Editor’s note: This column is a re-run of a previous column as Tom Temin is out on vacation.
Presidents shake quite a few hands in their careers. The familiar picture of a teenaged Bill Clinton shaking hands with President John F. Kennedy in bright sunlight stands as one of those great coincidence moments — if you believe in coincidence.
The grandeur of Kennedy’s words, and the grace with which he delivered them, inspired many to public service. Bill Clinton’s presidency concluded in 2001.
The other day I spoke with a federal employee who also shook President Kennedy’s hand. Amazingly he is still working. In fact, he joined federal service in 1960, working for the Army Map Service for the grand sum of $46 per week.
You read that right. Paul Friday, senior computer scientist at the Census Bureau, is still on the job. Although he technically started during the Eisenhower administration, Friday said it was Kennedy’s inaugural siren call that inspired him to commit to a life of public service.
Friday noted one project at the Army Map Service was making relief maps of the Moon. The resulting maps figured into the landing of 1969. In fact, Friday said he was a guest at the Cape Canaveral launch of the Moon-bound Apollo 11. That is to say, while not achieving the prominence of Bill Clinton, Friday has not labored all these years in obscurity. Like many durable, successful people, he’s just not a household name. He noted he has also been recognized with several Director’s Awards and Commerce Department medals.
In the summer of 1961, Friday told me, he was a summer intern at the White House, where he got a chance to meet the president in person and, as he put it, speak “one or two sentences.” He recalled the moment vividly, remembering Kennedy’s bearing and demeanor. Thereafter, it was the Census Bureau that provided the sustenance for his long career. Now Friday is a finalist in this year’s Service to America Medals program. You’ll hear my interview with him next week.
A computer programmer, among Friday’s principal contributions has been the development of software to enable Census-built scanners to read forms filled in with handwriting, and turn the handwriting into data. He’s been improving the process since the 1980 decennial count. Census has used his discoveries in many other periodical surveys. His work on handwriting recognition was employed successfully in the count just concluded.
Friday has used Pascal for most of his own programming. The highly efficient language gained ascendancy in the minicomputer era of the 1970s and 1980s.
But if you are picturing an old guy snorting at the young kids with their C+ and Python, think again. In reality, Friday marvels at the young programmers, many of whom he said have capabilities well beyond his own. He gives them full credit for many of the bureau’s successful IT-based projects. My own hope is they learn a thing or two from someone who started programming back when computers had tubes.
Friday told me, there is something else that drives him, in addition to technology innovation and the Census mission. It’s the idea of outsourcing work he believes should be done by government employees. As noted on page 282 of this history of the 2000 count, major parts of data captured were outsourced to defense contractors Lockheed Martin and the old TRW. This, after the Bureau itself stated it had accomplished a “significant advance in census data capture” using cameras to photograph the 1990 Census questionnaires, as shown in the video below.

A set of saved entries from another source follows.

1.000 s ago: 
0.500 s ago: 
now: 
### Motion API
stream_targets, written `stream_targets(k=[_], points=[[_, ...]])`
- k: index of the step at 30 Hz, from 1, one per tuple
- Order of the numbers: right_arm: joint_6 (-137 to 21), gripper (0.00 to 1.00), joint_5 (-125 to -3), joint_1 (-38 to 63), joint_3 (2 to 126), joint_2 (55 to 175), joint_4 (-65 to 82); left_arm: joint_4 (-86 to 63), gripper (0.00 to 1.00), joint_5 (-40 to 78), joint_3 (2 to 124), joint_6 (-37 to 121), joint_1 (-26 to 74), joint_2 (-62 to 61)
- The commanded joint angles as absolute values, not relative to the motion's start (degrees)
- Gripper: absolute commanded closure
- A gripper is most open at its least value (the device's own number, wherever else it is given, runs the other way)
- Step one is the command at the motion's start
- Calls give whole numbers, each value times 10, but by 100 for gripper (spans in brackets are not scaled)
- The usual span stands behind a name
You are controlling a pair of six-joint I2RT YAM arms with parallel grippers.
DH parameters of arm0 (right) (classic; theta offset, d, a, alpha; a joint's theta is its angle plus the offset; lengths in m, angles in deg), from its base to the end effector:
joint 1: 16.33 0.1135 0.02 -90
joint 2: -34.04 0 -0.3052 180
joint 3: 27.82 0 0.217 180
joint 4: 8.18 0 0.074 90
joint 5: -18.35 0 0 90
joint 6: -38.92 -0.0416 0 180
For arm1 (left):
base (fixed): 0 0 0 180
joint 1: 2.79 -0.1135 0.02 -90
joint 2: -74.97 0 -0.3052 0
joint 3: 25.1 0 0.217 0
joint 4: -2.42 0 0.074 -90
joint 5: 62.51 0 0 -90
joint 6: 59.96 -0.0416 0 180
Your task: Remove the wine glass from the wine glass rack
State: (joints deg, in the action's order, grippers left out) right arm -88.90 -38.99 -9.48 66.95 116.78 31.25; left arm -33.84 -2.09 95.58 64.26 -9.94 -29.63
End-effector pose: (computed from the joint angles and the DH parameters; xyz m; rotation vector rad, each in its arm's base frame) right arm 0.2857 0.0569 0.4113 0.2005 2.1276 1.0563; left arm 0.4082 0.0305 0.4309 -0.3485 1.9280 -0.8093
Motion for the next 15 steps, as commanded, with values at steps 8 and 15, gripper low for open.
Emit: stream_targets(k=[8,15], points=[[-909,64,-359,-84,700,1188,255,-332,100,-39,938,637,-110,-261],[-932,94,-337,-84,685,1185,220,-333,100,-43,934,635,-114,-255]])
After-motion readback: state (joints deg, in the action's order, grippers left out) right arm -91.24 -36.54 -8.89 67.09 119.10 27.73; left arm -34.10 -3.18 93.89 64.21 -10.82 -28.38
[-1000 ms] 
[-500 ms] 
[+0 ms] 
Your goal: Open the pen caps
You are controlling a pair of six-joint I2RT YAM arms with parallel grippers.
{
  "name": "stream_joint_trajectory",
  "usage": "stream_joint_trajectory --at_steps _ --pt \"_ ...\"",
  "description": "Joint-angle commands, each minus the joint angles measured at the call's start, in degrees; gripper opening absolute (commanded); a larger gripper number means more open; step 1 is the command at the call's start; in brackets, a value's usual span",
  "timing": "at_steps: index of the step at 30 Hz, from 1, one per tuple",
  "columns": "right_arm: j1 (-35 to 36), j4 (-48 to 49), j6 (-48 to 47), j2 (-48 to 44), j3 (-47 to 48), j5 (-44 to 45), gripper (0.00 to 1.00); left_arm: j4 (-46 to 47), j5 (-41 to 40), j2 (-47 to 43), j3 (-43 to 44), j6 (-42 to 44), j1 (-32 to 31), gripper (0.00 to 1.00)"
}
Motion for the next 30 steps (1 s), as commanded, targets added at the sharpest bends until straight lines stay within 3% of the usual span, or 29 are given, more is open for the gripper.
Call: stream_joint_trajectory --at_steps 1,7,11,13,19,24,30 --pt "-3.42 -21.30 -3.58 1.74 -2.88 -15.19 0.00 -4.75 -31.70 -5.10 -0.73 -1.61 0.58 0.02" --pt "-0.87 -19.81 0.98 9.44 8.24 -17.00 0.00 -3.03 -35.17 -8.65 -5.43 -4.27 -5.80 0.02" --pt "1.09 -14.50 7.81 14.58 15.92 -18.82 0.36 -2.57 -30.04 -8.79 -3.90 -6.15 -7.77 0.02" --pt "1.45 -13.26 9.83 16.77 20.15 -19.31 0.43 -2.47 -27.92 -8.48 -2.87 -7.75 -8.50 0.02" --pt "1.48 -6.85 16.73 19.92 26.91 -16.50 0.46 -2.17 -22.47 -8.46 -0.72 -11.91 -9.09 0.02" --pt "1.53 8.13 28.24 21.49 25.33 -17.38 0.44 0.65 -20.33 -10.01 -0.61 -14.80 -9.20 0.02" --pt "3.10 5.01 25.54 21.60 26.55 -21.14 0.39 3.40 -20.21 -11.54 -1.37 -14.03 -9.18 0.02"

Outsourcing didn’t sit well with Friday. He said he started devoting considerable energy to bringing work back into the Bureau and keeping it there, in part to help keep the next generation of employees engaged. And in part because he believes the in-house approach has, on the whole, better and less expensive results than outsourcing.
“The contribution I made,” Friday told me, “is being able to have the seniority to put into effect employee-implemented projects. That allowed the new young folks to follow along and do the same thing.”
He chuckled. “Without the power of an old person like me, they would have been sidelined in favor of outsourcing.”
Friday said he wants to write up the history of successful employee-implemented projects “in contrast to the outsourcing, which has produced some spectacular failures.” Just so you have no doubts on where he stands on outsourcing.
To come full circle to JFK. Whatever we now know about JFK’s personal flaws and peccadillos, he nevertheless remains an attractive and inspirational figure, in large measure because of his oratory gifts. I challenge you to read the text of JFK’s inaugural speech of 1961, and fail to be moved. That speech did indeed inspire a generation of public servants. I’m not sure how many of that era are still on the job, but Friday must be one of a very few.
And as for outsourcing. Watch any of the online videos of Kennedy’s great address at Rice University, with its soaring rhetoric about exploration combined with details about metallurgy. The moon project greatly expanded NASA, which in turn established an enormous supplier base. A long list of contractors built the assemblage that eventually went to the moon, working cheek-by-jowl in collaboration with NASA employees. But many NASA items — such as that amazing little helicopter on Mars — have been designed and built entirely by employees.
There’s no final or permanent answer to make-or-buy, but you always need an active and engaged workforce to make sure the government stays in its own game. In fact, Friday said, “I wish I could report back to a Kennedy, or someone high in the government, telling them that I did as President Kennedy requested.”
The word “intern” originally described doctors who had a medical degree but not a license to practice. But after World War I, when medical school wasn’t seen as enough preparation for working in the field, “interns” referred to physicians-in-training.